Individual deposits showed substantial growth after the 2014 outflow. Foreign currency deposits increased by USD8 billion during the year, and rouble deposits increased by RUB 2.7 billion. This has resolved the problem of the rouble and currency liquidity deficit across the system, and even generated a liquidity surplus due to low demand for loans.
The inflow of customer funds during 2015 enabled banks to decrease their dependency on Bank of Russia from RUB 9.3 trillion to RUB 4.4 trillion and decrease their interest rate risk sensitivity.
Macroeconomic problems and increased uncertainty in 2015 resulted in a substantial decline in demand for loans, both from private and corporate clients. On their part, the banks tightened their lending requirements in the face of growing overdue debt and deterioration of borrowers’ financial status. The amount of corporate loans issued decreased by 11.4% in 2015, and the amount of mortgage loans issued went down by one-third.
As a result, the amount of private loans went down by 5.7%, and loans to nonfinancial institutions increased by 12.7%; however, this increase was primarily due to currency revaluation. Excluding revaluation, the portfolio of loans to nonfinancial institutions increased by only 2.5%.
In 2015, banks created provisions for possible loan losses in the amount of RUB 1.6 trillion—that is, RUB 100 billion less than in 2014. The share of overdue loans in the total loans made to nonfinancial institutions increased from 4.1% to 6.2% and from 5.9% to 8.1% for loans to private customers.
The worst deterioration in quality was recorded for consumer loans, in particular, in the segment of high-margin consumer lending. Mortgage loan quality remains high—the share of overdue loans is only 1.7% (1.1% excluding foreign currency mortgages).
Corporate lending showed the deepest decline in loan portfolio quality in the construction, real estate, air transportation, and trade sectors. The drop in global prices for Russia’s exports is affecting second- and third-tier metal and oil companies.
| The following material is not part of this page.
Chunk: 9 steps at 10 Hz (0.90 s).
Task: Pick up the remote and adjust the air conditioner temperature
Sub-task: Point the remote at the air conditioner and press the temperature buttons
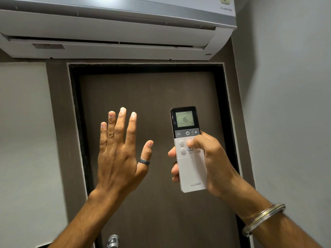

As part of the anticrisis plan, the Russian Government allocated RUB 840 billion for recapitalisation of the banking system through the Deposit Insurance Agency (DIA). In 2015, the DIA provided subordinated loans and purchased preferred shares in 25 banks for RUB 803 billion. The National Wealth Fund (NWF) and the federal budget made contributions to increase the capital of some state-owned banks (including Vnesheconombank) by RUB 300 billion.
As a temporary measure, Bank of Russia allowed banks to calculate their risk-weighted assets at a rate below the market rate, gradually increasing the calculation rate over the course of 2015. This measure was revoked as of 1 February, 2016. Additionally, banks were granted a deferral on the creation of provisions for loans to companies under sanctions.
In 2015, the DIA paid RUB 369 billion in compensation to investors in banks whose licence has been revoked. In 2015, 700,000 people applied to the DIA for compensation.
The significant amount of payments diminished the deposit insurance fund, and Bank of Russia approved a RUB 110 billion loan to the DIA and another RUB 140 billion loan for 2016.
In 2015, Bank of Russia revoked 97 banking licences (11.6% of the total number of banks registered at the beginning of the year), including several large-scale banks.
Another 15 banks were rehabilitated. Total Bank of Russia rehabilitation loans exceeded RUB 1 trillion. In 2015, Bank of Russia tightened its approach to bank rehabilitation, given the substantial resources required to rehabilitate banks.
At the same time, Bank of Russia accelerated the procedure for revoking the licences of banks that fail to satisfy creditor claims and expanded the imposition of temporary administrations and moratoriums on creditor settlements soon after the appearance of the first information on delays in payments or defaults on deposits to decrease asset outflow before licence revocation.